▶ _Work instructions_
From the data that follows, set down exactly the lines from the one with "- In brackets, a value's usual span" through the one with "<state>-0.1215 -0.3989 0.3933", counting both. Pictures stay out.

(Stored records)
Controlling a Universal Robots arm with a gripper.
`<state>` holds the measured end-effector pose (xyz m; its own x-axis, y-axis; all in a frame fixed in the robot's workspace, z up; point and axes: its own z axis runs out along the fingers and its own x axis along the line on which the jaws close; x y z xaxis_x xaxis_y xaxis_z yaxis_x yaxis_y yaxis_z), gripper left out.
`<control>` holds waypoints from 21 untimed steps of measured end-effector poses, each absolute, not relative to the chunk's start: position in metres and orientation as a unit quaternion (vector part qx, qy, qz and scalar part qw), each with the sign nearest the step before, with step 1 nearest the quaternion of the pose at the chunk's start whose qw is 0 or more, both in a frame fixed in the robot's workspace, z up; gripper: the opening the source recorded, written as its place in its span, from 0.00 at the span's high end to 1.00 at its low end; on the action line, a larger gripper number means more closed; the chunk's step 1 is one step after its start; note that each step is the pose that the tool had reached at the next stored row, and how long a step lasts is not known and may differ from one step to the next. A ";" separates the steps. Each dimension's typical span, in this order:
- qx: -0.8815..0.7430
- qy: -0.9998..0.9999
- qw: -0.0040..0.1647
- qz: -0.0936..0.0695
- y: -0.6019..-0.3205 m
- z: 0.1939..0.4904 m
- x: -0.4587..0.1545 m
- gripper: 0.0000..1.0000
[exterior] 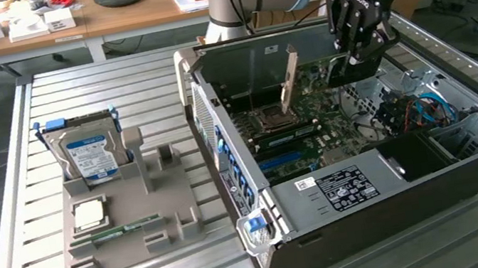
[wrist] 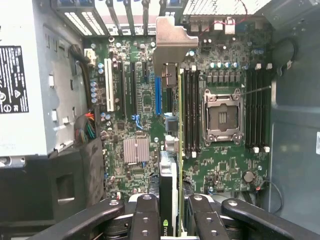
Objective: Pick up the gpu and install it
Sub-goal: 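Insert the gpu into the slot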
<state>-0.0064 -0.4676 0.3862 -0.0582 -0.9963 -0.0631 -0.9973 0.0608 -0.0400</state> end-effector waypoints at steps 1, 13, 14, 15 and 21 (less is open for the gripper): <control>-0.685 0.727 0.037 0.007 -0.468 0.386 -0.008 0.73; -0.685 0.727 0.037 0.007 -0.468 0.382 -0.010 0.73; -0.685 0.727 0.037 0.007 -0.467 0.382 -0.010 0.73; -0.685 0.727 0.037 0.007 -0.467 0.382 -0.011 0.73; -0.685 0.727 0.037 0.007 -0.466 0.379 -0.015 0.73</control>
<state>-0.0152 -0.4662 0.3793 -0.0583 -0.9963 -0.0630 -0.9973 0.0609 -0.0400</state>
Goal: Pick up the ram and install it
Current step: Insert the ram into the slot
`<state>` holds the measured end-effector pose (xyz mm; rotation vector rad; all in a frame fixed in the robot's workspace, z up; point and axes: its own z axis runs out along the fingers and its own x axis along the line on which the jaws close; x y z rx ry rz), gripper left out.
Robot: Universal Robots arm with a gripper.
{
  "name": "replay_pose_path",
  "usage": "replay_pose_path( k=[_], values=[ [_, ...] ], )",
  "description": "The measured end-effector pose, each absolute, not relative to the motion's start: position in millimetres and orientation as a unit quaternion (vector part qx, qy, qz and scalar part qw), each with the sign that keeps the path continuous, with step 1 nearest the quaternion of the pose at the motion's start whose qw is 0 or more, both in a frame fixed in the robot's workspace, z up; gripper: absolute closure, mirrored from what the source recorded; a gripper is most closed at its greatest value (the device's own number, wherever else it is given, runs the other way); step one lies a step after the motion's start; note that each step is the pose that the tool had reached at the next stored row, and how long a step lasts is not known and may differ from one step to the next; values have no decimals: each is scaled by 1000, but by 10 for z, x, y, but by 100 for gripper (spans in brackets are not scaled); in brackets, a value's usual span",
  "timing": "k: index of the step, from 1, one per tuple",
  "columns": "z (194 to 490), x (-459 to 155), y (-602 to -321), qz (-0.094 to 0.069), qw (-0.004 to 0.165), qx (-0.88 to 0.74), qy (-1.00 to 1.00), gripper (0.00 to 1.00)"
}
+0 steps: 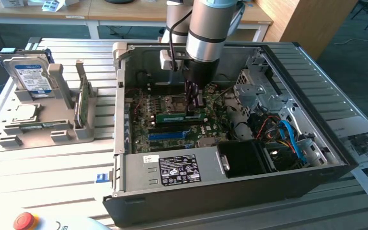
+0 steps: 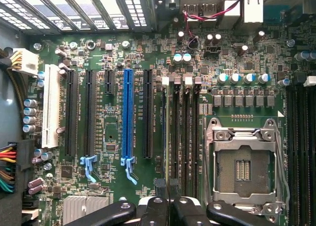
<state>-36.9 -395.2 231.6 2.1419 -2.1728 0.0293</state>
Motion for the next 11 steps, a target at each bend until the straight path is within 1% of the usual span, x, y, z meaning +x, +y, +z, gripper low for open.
replay_pose_path(
  k=[11],
  values=[
    [2314,-369,-3942,10,45,701,-711,89]
  ],
)
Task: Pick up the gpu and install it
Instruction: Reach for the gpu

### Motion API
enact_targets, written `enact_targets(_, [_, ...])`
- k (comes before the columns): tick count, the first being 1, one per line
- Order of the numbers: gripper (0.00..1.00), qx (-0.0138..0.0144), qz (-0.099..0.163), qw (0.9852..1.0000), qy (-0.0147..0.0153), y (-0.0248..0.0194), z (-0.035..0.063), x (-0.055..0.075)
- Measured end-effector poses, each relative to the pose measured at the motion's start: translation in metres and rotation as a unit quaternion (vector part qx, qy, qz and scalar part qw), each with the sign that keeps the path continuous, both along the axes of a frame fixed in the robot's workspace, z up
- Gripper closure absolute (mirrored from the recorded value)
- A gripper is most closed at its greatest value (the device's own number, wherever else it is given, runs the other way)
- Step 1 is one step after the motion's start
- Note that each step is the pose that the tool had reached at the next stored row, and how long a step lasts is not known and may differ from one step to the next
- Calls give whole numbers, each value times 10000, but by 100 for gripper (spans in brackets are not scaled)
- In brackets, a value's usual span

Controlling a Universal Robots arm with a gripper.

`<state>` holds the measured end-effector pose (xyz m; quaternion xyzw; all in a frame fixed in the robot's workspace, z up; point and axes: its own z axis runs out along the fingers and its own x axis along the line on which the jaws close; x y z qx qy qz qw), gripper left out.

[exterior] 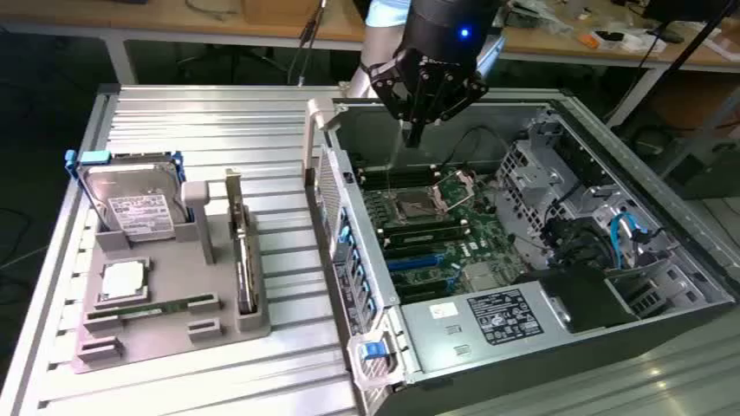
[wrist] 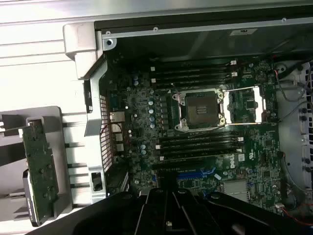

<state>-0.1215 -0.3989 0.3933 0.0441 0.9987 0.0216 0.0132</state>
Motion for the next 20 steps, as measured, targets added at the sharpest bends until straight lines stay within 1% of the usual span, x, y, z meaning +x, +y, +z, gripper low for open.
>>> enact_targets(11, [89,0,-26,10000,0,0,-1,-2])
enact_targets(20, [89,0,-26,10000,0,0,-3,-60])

▶ _Expected answer_
- In brackets, a value's usual span

Controlling a Universal Robots arm with a gripper.

`<state>` holds the measured end-effector pose (xyz m; quaternion xyzw; all in a frame fixed in the robot's workspace, z up; point and axes: its own z axis runs out along the fingers and its own x axis along the line on which the jaws close; x y z qx qy qz qw), gripper left out.

[exterior] 
[wrist] 

<state>-0.1215 -0.3989 0.3933 0.0441 0.9987 0.0216 0.0132</state>

There is no more to add to the answer.